ACTIVITY: Report back each line of the records that contains the string "potted".

::: DATA PROVIDED

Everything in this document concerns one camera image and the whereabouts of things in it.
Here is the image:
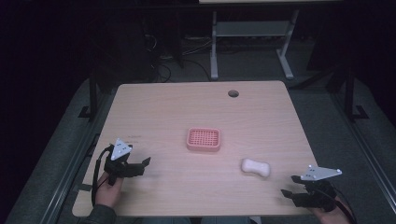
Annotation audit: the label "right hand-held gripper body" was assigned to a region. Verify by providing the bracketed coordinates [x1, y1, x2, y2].
[300, 164, 343, 213]

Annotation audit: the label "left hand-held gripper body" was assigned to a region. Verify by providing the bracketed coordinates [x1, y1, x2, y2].
[103, 137, 137, 187]

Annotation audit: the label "person's right hand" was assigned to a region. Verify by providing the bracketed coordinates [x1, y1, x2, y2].
[306, 195, 354, 224]

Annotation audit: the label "person's left hand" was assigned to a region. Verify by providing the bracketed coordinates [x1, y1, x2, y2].
[94, 171, 124, 208]

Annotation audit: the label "white soap bar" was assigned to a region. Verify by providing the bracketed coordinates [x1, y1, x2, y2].
[241, 158, 272, 178]

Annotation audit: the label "black metal stand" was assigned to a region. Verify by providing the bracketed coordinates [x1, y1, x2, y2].
[78, 69, 102, 123]
[326, 63, 370, 123]

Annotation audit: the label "pink soap dish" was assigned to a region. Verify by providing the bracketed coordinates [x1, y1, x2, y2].
[186, 127, 222, 153]

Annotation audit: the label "white metal stand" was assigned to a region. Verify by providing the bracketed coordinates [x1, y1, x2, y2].
[209, 8, 301, 81]

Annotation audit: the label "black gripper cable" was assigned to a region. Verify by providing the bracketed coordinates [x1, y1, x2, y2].
[91, 144, 114, 207]
[323, 186, 358, 224]

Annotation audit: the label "floor cables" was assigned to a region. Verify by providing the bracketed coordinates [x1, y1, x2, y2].
[143, 32, 214, 83]

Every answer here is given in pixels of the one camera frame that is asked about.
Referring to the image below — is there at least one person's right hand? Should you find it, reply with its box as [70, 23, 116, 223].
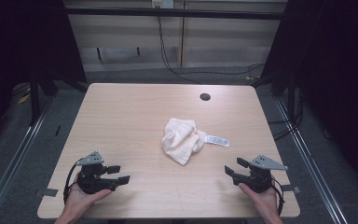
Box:
[238, 176, 282, 219]

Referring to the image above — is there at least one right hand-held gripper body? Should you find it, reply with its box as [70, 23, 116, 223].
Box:
[232, 154, 289, 194]

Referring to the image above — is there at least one person's left hand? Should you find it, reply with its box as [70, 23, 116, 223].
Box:
[61, 186, 113, 220]

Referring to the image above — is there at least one aluminium floor rail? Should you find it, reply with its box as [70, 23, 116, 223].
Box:
[273, 96, 351, 224]
[0, 92, 55, 224]

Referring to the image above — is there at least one bundle of black floor cables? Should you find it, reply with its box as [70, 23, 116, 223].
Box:
[266, 88, 305, 142]

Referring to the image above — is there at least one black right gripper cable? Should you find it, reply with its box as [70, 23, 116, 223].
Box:
[269, 177, 286, 217]

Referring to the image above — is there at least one white wall power outlet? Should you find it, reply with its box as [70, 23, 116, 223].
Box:
[150, 0, 175, 9]

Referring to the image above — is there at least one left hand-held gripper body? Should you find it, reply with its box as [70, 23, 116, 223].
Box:
[75, 150, 119, 195]

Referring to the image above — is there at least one black hanging power cable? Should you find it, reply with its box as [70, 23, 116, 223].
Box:
[156, 8, 203, 86]

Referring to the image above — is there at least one thin black floor cable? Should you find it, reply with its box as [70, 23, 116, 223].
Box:
[176, 63, 266, 78]

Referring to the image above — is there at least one black horizontal frame bar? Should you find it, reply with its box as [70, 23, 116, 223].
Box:
[64, 7, 286, 21]

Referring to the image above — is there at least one white towel with label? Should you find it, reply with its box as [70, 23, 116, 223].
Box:
[161, 117, 230, 167]

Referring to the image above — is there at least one black metal stand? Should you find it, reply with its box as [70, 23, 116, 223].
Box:
[28, 69, 42, 127]

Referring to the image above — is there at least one yellow floor tape piece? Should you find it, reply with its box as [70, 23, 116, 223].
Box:
[17, 92, 32, 105]

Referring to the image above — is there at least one black curtain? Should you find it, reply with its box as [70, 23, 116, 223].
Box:
[251, 0, 358, 197]
[0, 0, 89, 153]

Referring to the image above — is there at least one grey tape strip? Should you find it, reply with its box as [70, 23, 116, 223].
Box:
[34, 188, 60, 198]
[280, 184, 302, 195]

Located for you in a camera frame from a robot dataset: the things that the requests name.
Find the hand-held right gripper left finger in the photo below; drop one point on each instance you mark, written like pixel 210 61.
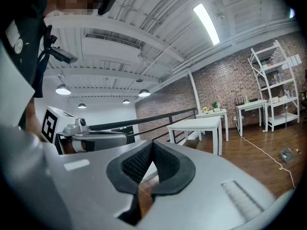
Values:
pixel 91 190

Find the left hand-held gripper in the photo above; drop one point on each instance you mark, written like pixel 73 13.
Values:
pixel 51 126

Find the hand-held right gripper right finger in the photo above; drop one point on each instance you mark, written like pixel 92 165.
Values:
pixel 204 188

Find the person's left forearm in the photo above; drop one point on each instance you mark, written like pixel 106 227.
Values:
pixel 34 123

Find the dome pendant lamp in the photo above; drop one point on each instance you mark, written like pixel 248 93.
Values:
pixel 63 90
pixel 81 106
pixel 126 101
pixel 144 93

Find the black metal railing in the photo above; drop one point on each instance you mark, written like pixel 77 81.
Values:
pixel 144 120

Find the brown cardboard box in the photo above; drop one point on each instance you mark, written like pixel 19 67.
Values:
pixel 192 144

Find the large white table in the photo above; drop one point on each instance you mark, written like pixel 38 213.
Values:
pixel 196 123

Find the white table with plants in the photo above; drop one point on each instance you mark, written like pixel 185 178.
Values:
pixel 216 114

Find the potted flowers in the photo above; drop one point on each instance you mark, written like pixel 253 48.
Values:
pixel 207 109

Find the green potted plant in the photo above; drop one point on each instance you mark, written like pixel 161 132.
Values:
pixel 215 105

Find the small white desk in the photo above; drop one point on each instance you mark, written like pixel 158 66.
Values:
pixel 251 104

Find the green bottle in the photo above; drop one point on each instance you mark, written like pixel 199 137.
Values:
pixel 246 99

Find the white metal shelf rack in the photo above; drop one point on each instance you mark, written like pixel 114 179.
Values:
pixel 284 118

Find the person's black shirt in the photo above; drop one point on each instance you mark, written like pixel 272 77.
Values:
pixel 24 56

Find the long ceiling strip light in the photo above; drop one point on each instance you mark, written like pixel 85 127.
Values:
pixel 207 24

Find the black chest-mounted camera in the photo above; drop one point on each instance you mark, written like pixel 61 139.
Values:
pixel 62 54

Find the black head-worn camera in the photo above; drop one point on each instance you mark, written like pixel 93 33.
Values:
pixel 107 3

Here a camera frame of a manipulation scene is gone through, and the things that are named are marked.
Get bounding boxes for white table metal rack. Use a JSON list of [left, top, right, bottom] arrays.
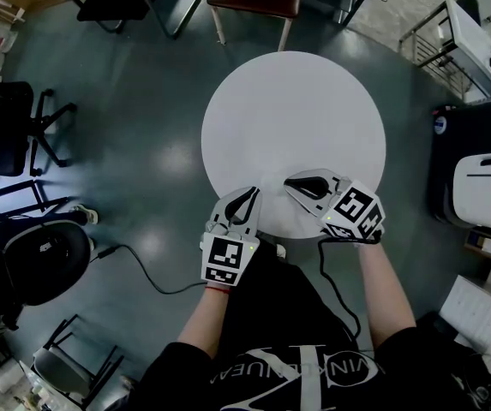
[[398, 0, 491, 104]]

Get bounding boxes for person's black trousers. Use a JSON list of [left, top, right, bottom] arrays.
[[219, 241, 362, 354]]

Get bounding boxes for person's left forearm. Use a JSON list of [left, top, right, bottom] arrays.
[[176, 289, 231, 359]]

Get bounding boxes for grey chair black frame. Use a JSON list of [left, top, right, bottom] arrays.
[[33, 313, 125, 410]]

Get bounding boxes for black round padded shell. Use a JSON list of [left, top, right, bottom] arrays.
[[3, 221, 92, 307]]

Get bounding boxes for large black white machine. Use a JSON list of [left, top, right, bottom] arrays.
[[428, 98, 491, 235]]

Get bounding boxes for round white table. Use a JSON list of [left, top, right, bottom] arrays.
[[201, 51, 387, 240]]

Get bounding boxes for black wheeled office chair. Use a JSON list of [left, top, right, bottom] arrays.
[[0, 62, 78, 178]]

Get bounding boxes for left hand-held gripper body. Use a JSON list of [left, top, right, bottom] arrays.
[[201, 219, 260, 289]]

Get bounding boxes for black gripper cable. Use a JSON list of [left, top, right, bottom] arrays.
[[317, 235, 379, 350]]

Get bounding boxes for black floor power cable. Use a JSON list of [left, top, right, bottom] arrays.
[[93, 244, 207, 295]]

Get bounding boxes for white paper sheets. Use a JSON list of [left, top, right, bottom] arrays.
[[437, 274, 491, 359]]

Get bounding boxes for person's right forearm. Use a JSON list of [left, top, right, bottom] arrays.
[[356, 241, 417, 350]]

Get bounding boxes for person's black printed t-shirt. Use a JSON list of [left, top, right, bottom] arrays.
[[127, 325, 491, 411]]

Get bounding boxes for small wooden rack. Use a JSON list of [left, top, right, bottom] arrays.
[[0, 2, 27, 25]]

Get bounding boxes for wooden shelf board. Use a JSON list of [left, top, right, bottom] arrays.
[[463, 227, 491, 273]]

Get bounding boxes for black mesh cantilever chair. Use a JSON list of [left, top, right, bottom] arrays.
[[64, 0, 202, 40]]

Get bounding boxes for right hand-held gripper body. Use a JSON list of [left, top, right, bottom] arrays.
[[320, 176, 386, 244]]

::::::

RESPONSE TO THE TASK:
Find the potted flowers in the photo above; drop one point on each instance you mark, written like pixel 253 48.
Find the green potted plant in the photo above; drop one point on each instance you mark, written like pixel 161 132.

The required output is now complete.